The first way I said it was some things require more thought work for your brain and then some different things require more thought work for other people’s brains. But another way to say it would be some things in the world require more thought work for your brain and then there’s some things in the world that require more thought work for other people that require less thought work for you. The difference isn’t that some things are neutral or not or more or less neutral or anything like that. It’s that not every brain has the same thoughts about every circumstance.

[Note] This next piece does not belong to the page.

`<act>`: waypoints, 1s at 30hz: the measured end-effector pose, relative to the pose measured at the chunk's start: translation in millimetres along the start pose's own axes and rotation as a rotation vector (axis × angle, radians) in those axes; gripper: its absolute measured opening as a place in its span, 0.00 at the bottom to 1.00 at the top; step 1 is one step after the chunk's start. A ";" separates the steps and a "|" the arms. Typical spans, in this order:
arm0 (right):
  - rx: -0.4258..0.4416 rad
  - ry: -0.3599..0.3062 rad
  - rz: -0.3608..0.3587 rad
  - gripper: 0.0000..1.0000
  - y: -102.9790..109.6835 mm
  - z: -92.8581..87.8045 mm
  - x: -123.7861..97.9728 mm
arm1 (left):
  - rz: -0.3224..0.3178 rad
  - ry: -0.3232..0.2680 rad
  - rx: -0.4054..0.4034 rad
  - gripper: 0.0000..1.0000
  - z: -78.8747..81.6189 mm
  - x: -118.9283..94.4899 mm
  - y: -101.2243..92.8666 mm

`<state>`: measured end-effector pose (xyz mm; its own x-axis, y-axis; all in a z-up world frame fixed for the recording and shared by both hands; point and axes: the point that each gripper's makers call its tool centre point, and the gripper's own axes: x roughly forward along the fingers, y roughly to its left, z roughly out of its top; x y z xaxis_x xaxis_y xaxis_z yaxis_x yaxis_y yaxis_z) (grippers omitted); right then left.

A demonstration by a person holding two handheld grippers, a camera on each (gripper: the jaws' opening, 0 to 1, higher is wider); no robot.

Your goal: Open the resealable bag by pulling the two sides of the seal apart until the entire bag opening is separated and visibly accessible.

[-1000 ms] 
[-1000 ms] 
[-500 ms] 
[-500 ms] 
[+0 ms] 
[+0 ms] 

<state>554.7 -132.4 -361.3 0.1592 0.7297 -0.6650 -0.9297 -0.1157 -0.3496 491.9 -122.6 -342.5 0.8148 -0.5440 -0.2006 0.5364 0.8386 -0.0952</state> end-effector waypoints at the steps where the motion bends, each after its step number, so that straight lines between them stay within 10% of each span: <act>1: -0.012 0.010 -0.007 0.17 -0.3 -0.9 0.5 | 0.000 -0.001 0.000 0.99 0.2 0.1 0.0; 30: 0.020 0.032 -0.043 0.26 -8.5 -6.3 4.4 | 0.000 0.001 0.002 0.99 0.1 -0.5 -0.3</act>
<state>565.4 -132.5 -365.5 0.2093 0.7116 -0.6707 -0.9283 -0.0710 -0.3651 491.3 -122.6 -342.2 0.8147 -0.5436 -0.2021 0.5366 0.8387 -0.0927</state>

So, for you, a certain workplace might require more thought work to love because of your brain and all of its factory settings and preconditioning and past experiences and thought patterns. Whereas for someone else, that workplace could be easy for them to love. So, it takes you more thought work to love that workplace than it would take someone else to love that workplace maybe, but it’s not because of the workplace. It’s because of the brain that’s doing the thought work.

And then you could take that same person who has an easy time loving a workplace that you have a lot of trouble loving, and then we could move both of you to some other context in your life, like your body image or your relationships or something else and you might easily love a partner that they would have a lot of trouble loving. And they would have to do way more thought work on.

So, some things absolutely require more thought work than others, but it has nothing to do with the thing. The thing is always neutral. It’s that the brain that has to do the thought work is not neutral. It’s not starting from zero. We don’t have a situation where we have a bunch of neutral circumstances, and then a bunch of brains, all of which are starting from a blank slate and with exactly the same capacity and wiring and experiences and it’s all the same. No. All the circumstances are neutral, and then we’ve got a whole bunch of different brains that have a whole bunch of different thought patterns already. And those are the brains that are trying to do the thought work.

And so, when something kind of triggers a thought pattern that’s very ingrained for you, it’s going to require more thought work for you. But that’s not because of the thing itself. And it’s not because there’s something wrong with you and you just need more thought work than other people. It’s like musical chairs. There’s going to be something. There’s going to be stuff that for you is less thought work required than other people need to do on it. And then for other people there’ll be more. It’s totally normal and I see that across myself, my coaching colleagues, all my clients. Right? There are areas of my life, like I for sure had to do thought work in building my business and making money, but relatively it was not so bad.

The thought work I’ve had to do about dating and relationships, that is my Everest to climb. That was the work that was the hardest, and I still do. And of course, new stuff comes up in business. I’m not saying it wasn’t hard work. It was still hard work. It’s just it was like hard work and then even harder work. Whereas I have colleagues who for sure have had to coach themselves about their romantic relationships and their partnerships, but it’s like hard work. But then they’re coaching they have to do about their business or making money is like harder work for them, right? It just depends on who you are and what areas, you know, what patterns you have in your brain.

So, I do think it’s helpful to think that some things require more thought work because if you don’t recognize that, then what happens is you’re like, “Well, it only took me whatever, six weeks to work on my thoughts about that fight I had with my friend. So, why is it taking me three months to work on the thoughts about this fight with my boss or my mother instead? Like something’s gone wrong.” No. Things do require different amount of thought works from your brain. You can even flip it and just think of as my brain requires more thought work on certain C’s than others. But it has nothing to do with the C. It’s not inherent to the C. Good question. I am sure you’re not the only one to think about that.